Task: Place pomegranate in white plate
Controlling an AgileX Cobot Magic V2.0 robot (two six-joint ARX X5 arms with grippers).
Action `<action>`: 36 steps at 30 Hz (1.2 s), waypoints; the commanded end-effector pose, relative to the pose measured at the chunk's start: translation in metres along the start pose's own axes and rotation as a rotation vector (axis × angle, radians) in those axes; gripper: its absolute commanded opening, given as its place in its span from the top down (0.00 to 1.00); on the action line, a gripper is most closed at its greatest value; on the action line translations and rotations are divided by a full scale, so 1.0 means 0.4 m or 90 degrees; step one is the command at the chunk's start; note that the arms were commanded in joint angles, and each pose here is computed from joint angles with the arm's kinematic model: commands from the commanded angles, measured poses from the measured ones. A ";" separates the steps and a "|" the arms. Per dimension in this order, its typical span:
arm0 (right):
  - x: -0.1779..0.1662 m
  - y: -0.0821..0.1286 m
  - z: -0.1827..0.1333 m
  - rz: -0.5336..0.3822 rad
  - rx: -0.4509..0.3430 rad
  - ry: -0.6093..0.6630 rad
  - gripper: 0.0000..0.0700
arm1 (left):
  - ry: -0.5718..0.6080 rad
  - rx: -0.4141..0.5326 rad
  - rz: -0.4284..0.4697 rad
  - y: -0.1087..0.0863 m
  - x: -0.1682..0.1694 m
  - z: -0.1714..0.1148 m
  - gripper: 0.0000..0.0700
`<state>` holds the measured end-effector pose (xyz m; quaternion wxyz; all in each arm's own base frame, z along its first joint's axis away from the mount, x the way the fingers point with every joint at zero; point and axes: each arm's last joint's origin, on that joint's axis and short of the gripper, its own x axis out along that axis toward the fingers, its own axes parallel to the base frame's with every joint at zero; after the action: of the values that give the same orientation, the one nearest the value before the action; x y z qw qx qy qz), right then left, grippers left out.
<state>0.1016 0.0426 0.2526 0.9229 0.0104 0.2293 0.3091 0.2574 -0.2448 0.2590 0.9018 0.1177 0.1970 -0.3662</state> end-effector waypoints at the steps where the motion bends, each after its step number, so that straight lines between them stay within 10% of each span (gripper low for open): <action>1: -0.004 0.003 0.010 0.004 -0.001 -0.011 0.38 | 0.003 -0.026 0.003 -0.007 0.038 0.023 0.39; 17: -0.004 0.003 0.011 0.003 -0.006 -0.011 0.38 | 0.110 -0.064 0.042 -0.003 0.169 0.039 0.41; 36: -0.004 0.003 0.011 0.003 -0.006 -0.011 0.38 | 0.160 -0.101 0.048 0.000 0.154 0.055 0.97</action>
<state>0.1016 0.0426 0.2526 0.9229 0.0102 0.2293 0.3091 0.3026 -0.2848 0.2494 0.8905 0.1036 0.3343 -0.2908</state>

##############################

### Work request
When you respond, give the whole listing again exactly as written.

### Solution to this problem
Task: Place pomegranate in white plate
Controlling an AgileX Cobot Magic V2.0 robot (two six-joint ARX X5 arms with grippers).
Action `<action>`: 36 steps at 30 Hz (1.2 s), waypoints; the commanded end-effector pose, relative to the pose measured at the chunk's start: translation in metres along the start pose's own axes and rotation as a rotation vector (axis × angle, radians) in those axes; gripper: its absolute commanded opening, given as its place in its span from the top down (0.00 to 1.00); on the action line, a gripper is most closed at its greatest value; on the action line translations and rotations are divided by a full scale, so 1.0 means 0.4 m or 90 degrees; step one is the command at the chunk's start; note that the arms were commanded in joint angles, and each pose here is computed from joint angles with the arm's kinematic model: commands from the commanded angles, measured poses from the measured ones. A ";" separates the steps and a "|" the arms. Per dimension in this order, its typical span:
arm0 (right):
  - x: -0.1779..0.1662 m
  - y: -0.0821..0.1286 m
  - z: -0.1827..0.1333 m
  - rz: -0.5336..0.3822 rad
  - rx: -0.4509..0.3430 rad
  - ry: -0.6093..0.6630 rad
  - gripper: 0.0000..0.0700
arm1 (left):
  - ry: -0.5718..0.6080 rad
  - rx: -0.4141..0.5326 rad
  - rz: -0.4284..0.4697 rad
  - y: -0.1087..0.0863 m
  - x: -0.1682..0.1694 m
  - z: -0.1714..0.1148 m
  - gripper: 0.0000..0.0700
`<state>` holds the measured end-effector pose (xyz m; quaternion wxyz; all in each arm's own base frame, z along its first joint's axis away from the mount, x the way the fingers point with every joint at zero; point and axes: each arm's last joint's origin, on that joint's axis and short of the gripper, its own x axis out along that axis toward the fingers, its own axes parallel to the base frame's with every joint at zero; after the action: of the values that give the same orientation, the one nearest the value before the action; x y z qw qx qy qz), right then left, grippers left out.
<state>0.1016 0.0426 0.2526 0.9229 0.0104 0.2293 0.3091 0.2574 -0.2448 0.2590 0.9018 0.1177 0.1970 -0.3662</state> end-effector waypoints at the steps where the motion bends, each after its step number, so that straight lines between them stay within 10% of each span (gripper low for open): <action>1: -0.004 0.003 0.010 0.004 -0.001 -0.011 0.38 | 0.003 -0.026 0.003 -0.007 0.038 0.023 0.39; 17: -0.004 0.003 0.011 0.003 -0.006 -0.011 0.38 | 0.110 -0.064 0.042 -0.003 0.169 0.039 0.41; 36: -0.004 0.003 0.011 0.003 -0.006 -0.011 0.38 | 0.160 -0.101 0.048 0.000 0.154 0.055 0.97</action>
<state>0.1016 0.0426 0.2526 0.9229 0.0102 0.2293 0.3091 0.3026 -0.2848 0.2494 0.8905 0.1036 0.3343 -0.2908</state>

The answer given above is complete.